Suppose that we look at changing dimensions from a strict data modeling view. If marital status was dependent upon time, then it should be placed into a separate entity: Historical Marital Status. The composite key would be Customer Id and Time Id. The attribute would be marital status. Each attribute that has to be historically tracked would be dealt this way. Remember when we said that one of the disadvantages of normalized form was that we might create many small entities, which the users might logically think of as one larger entity? Here is an example of that! However, there may be a compromise solution. If we kept the current marital status in the Customer entity and placed the previous values into the Historical Marital Status, then we would have the current status (the most popular one) available without performance compromise and the historical values when they were needed. The storage requirements should be relatively modest. The only queries that would be impacted are the ones that should be impacted. Hence, we propose a 4th type: Type IV Place the historical values in a special entity. This would be used for the special analytical requirements. This historical table should contain both the starting and ending dates for the period. Although only of these is necessary (the other can be inferred) having both simplifies some of the queries.
Enduser considerations
Perhaps more difficult than the technical problem is the problem of presenting these to the user in a meaningful way. The example question that we had before: "What did married people buy last year?" is a perfect example. This is a really innocuous question! But imagine translating it into an executable query. We would probably use a subquery that selected the people who were married last year and then select their purchases. Seems straight-forward enough. However, now imagine explaining that to the users or having some query tool translate it. Much more difficult. This type of complexity is not something that we should force on our users. However, we should not use this as an excuse to avoid the problem.
Trend analysis
The normal use of the term trend analysis refers to a time-series analysis of the facts. However, the implication of slowly changing dimensions requires that we also consider the change in the dimensions as well. That is, trend analysis must also refer to trends in the dimensions and how this impacts the selection of the facts. Let us return to the marital status example. Suppose we are studying the long-term buying habits of married versus single people and we do not have the historical changes. As the length of the time period increases, so will the inaccuracy of the answer. Although this is the simplest model to implement, it fails to provide the level of accuracy that we may require. Suppose however, that we do have the marital status changes. What does this mean? The normal SQL join is based upon selecting dimension values that are independent of each other. Suppose we are selecting market, customer, time and product. The join process will select the rows based on market, then keep the rows based on customer, then time, then product. Our example radically changes this, since we now want to select a time period that changes from customer to customer. Indeed, a given customer may have two non-contiguous time periods where they were married. Rather than performing a series of single-column joins between a dimension table and the appropriate key column in the fact table, at least one join will be a multi-column join based upon a join of multiple dimensions. In the marital status example, we would create a query that would select the appropriate customers and their time periods. These time periods would be based upon the historical marital status. This is then joined to the fact table (along with market and product, as required) to select the fact rows. In the figure below, the 1st query produces the temporary table "Selected Customers". The 2nd query produces the final results.

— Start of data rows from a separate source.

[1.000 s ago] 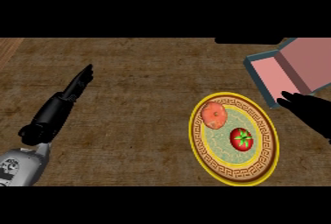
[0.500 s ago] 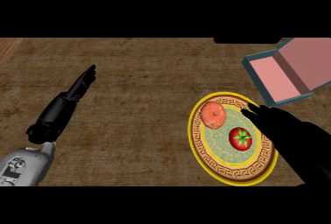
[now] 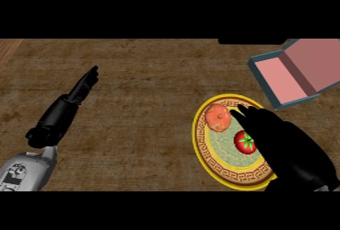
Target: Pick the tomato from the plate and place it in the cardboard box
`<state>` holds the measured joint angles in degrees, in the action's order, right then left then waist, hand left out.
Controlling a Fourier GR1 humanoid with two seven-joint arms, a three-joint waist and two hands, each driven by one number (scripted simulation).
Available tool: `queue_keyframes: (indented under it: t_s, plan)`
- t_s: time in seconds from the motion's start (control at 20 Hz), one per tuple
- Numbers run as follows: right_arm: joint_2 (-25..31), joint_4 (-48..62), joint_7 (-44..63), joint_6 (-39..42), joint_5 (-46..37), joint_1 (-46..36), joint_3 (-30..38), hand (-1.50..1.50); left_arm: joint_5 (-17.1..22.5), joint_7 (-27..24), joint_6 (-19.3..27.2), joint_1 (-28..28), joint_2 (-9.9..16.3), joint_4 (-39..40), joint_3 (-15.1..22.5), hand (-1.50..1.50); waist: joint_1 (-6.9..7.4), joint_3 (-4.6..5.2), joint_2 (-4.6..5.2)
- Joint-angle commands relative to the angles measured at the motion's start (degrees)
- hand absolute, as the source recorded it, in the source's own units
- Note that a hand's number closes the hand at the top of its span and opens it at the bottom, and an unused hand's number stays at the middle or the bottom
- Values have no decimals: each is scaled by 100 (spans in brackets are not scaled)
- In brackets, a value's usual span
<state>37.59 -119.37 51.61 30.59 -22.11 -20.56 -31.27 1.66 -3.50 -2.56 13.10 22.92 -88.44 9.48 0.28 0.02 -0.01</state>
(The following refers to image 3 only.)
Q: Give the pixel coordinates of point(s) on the open pink cardboard box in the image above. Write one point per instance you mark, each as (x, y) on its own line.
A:
(299, 72)

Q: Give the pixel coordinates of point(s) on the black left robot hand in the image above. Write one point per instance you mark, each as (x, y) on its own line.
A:
(58, 119)

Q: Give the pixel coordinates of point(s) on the yellow patterned plate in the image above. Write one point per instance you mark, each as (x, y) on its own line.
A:
(234, 142)

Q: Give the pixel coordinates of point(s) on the orange round vegetable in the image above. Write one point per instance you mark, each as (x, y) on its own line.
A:
(217, 117)

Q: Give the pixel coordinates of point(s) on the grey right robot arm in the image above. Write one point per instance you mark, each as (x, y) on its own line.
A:
(328, 188)

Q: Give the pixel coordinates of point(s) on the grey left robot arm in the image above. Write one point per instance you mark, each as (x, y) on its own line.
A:
(27, 172)

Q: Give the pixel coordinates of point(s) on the red tomato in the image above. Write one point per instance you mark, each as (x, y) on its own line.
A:
(244, 142)

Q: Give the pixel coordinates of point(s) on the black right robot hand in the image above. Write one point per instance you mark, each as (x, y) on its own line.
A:
(287, 146)

Figure 16 Slowly changing dimensions - query example The 1st query can be a subquery if your SQL supports a multi-column subquery - most don't. It is more likely that this will have to be multiple queries, with a temporary table. Note how this complicates the data warehouse. Yet, it may be unavoidable. Note how this process drives in from the dimension tables. It is also possible to answer this question by driving out from the fact table. However, this approach does not appear to eliminate the temporary table and may severely impact performance. For these reasons, we do not discuss it here but leave it for the casual reader to figure out!
Physical model
Each of the models in the (now) four model architecture serves a particular purpose. The physical model is often necessary to achieve performance objectives. If we had computers of infinite speed and resources, there is no doubt that we would implement the business or dimensional model. Regretfully, this is not the case! Today's machines are seriously over-taxed when confronted with large scale data warehouses and the corresponding queries. Hence, a good physical model may often be the difference between success and failure of the data warehouse. With equal regret, we state that the physical model is often dependent upon a particular DBMS or hardware configuration. This is, after all, what we mean by physical model! The guidelines that we will give here are as general as we can make them without focusing on specific DBMS or hardware products.
General objectives
With rare exception, data warehouse performance will be limited by input-output processing. Remember, however, that most performance problems are design related. Sometimes the design issues are contained in the DBMS and sometimes in the particular data warehouse. If you have significant performance problems (those that need to be cured by reductions of orders of magnitude) review your physical model.
Parallel processing
The value of parallel processing is reached when we can decompose a single operation or query into parallel streams and execute them simultaneously. That is, we distinguish between parallel processing and multi-threading. It is easy enough to decompose an SQL query along the leading edge of an index. If that index corresponds to the physical sequence of the table, then we can execute the parts of the query at near disk speeds. However, parallelization along the trailing edge is vastly more difficult. And since the relation between the logical access (index) and physical access (disk layout) may be zero, the performance may actually be worse than single-thread processing. In general, if the type of processing that you will expect to perform will benefit from parallel processing, make sure that the DBMS you use will allow you to physically structure the disks so that parallel processing is not limited to the physical sequence of the rows.
Basic considerations
This section summarizes some approaches that we assume will always be in place. 6. Synthetic keys. Textual keys should be replaced by numeric (usually integer) keys. This can have significant impact on the storage required for both the data and the indexes. We don't care about the disk storage as much as the time to process it. Search times for indexes composed of integer synthetic keys will be much faster than indexes composed of the textual keys. 7. Transitive dependencies. The attributes in a relation are transitively dependent on the relation of all weaker entities. For example, an attribute of product group is transitively dependent on the relation product subgroup. The process of normalization removes them from the weaker entities and placed them in the stronger entities. However, it may be beneficial to denormalize these and place them in the weaker entity to improve performance. We might, for example, place the name of the product group in the product subgroup entities in order to avoid a join to the product group table simply to retrieve the group name. The casual (but astute) reader will note that the dimension tables described above follow this process to its complete conclusion.
Structural changes
The basic tenant of i/o performance improvements is to reduce the number of read operations. Although this sounds obvious, it can be quite a balancing act. Suppose that we have a categorical dimension (income) which has enough access that we are justified in treating it structurally (rather than dynamically). One possibility is to leave the income data in the fact table alone and always access the categories through a categorical dimension. We can improve the performance by adding the categorical dimension to the fact table. Do not remove the base income fact, however. This increases the size of the rows but means that we will have a much simpler join (faster query).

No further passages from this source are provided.